Aer Lingus came into the frame prompted by the emergence of a new competitor, Ryanair, in the late 1980s (though Ryanair was quite a different airline at that time offering low fares but with much less in the way of cost control); the dramatic growth of Manchester as a gateway in that period; and as a result of the much more relaxed regulatory regime from 1987 onwards (the "first package"), which was introduced in stages. By varying its frequencies it could offer services useful to business travellers that filled the gaps between these pooled services.

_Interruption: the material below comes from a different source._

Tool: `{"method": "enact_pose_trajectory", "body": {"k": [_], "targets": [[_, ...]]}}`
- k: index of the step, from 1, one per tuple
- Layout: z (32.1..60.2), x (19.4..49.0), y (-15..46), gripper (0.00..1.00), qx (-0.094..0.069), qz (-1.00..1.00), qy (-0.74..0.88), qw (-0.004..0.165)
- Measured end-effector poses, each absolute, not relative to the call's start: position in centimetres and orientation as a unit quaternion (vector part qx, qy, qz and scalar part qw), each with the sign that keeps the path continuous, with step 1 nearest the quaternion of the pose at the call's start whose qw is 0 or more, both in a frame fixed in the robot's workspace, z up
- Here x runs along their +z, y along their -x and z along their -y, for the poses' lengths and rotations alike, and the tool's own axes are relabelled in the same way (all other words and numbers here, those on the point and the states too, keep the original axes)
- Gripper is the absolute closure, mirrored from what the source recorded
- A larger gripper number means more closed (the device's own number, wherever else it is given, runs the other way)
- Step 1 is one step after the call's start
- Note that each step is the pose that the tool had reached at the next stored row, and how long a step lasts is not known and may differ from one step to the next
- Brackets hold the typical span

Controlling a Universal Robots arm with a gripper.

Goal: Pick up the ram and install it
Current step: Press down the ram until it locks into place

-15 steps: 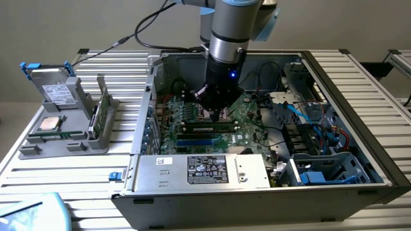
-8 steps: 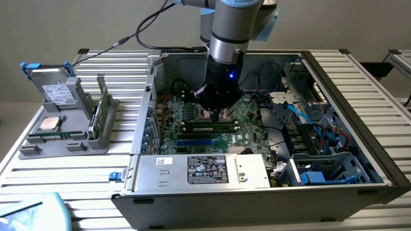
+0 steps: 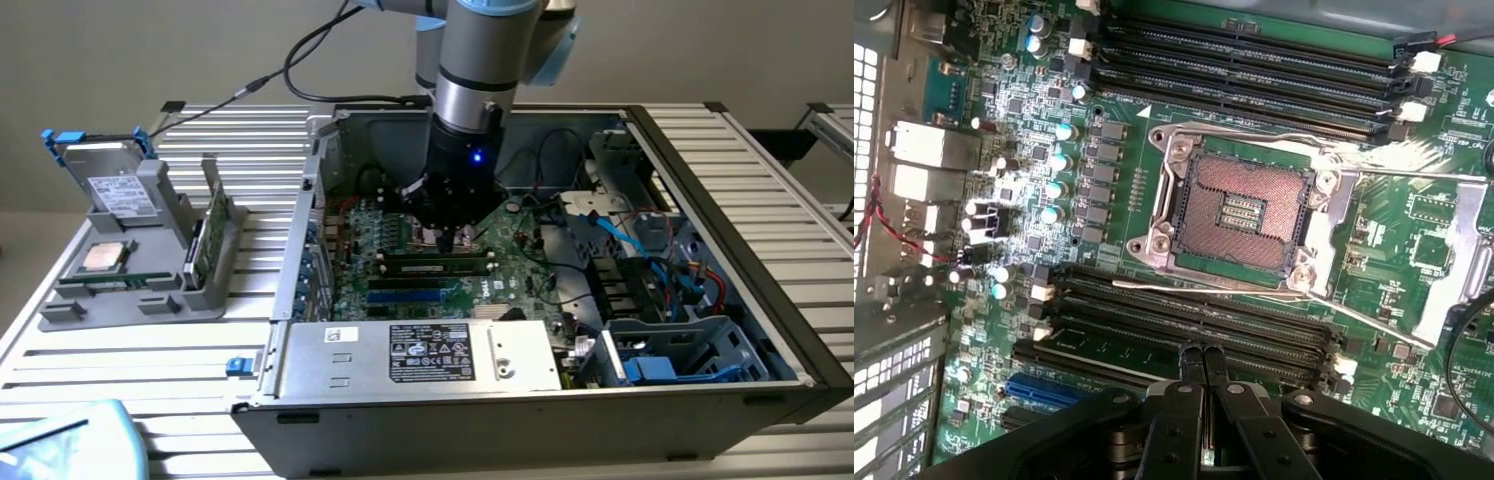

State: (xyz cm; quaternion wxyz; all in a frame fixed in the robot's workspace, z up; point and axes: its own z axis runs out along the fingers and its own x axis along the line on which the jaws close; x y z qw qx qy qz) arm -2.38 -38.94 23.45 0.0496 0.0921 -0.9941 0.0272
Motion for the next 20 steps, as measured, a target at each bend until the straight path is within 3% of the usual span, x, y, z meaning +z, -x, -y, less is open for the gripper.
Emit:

Ultimately, the Aer Lingus experiment was not successful as swathes of new air services were started once the regulatory barriers were removed, stifling the need for such secondary hubs and leading to the abandonment of the pooled services that had opened the door for Aer Lingus in the first place. Another example was Air Portugal, which launched European services from Lisbon Airport via intermediate points at which it automatically had fifth freedom rights as a consequence of the first package of reforms, for example Lisbon-Amsterdam-Hamburg. Again, they were only sustainable for a short period, until the regulations were relaxed further, and eventually allowing any airline to operate anywhere.

Useful success indicators

Although all this happened 20 years ago there might be some useful success indicators Estonian Air could glean from these early examples of multi-sector short-haul services in similar or different markets. The operational scenario now is quite different. Total deregulation, now in its 14th year, has still left schedule gaps that the airline thinks it can exploit in a fashion that was prevalent two decades ago, but the critical success factors remain the same.

Other, and current, examples of multi-sector activity include airberlin with its "hub" at Palma de Majorca (though that is more in the way of a ‘sixth freedom’ operation) and Icelandair, which operates a circular route from Keflavik Airport via Glasgow and Manchester (with UK cabotage traffic rights that are not taken up) and back to Keflavik, where it connects to and from trans-Atlantic flights (to aggregate sixth freedom services), an unusually innovative arrangement in an industry that has become dominated by point-to-point.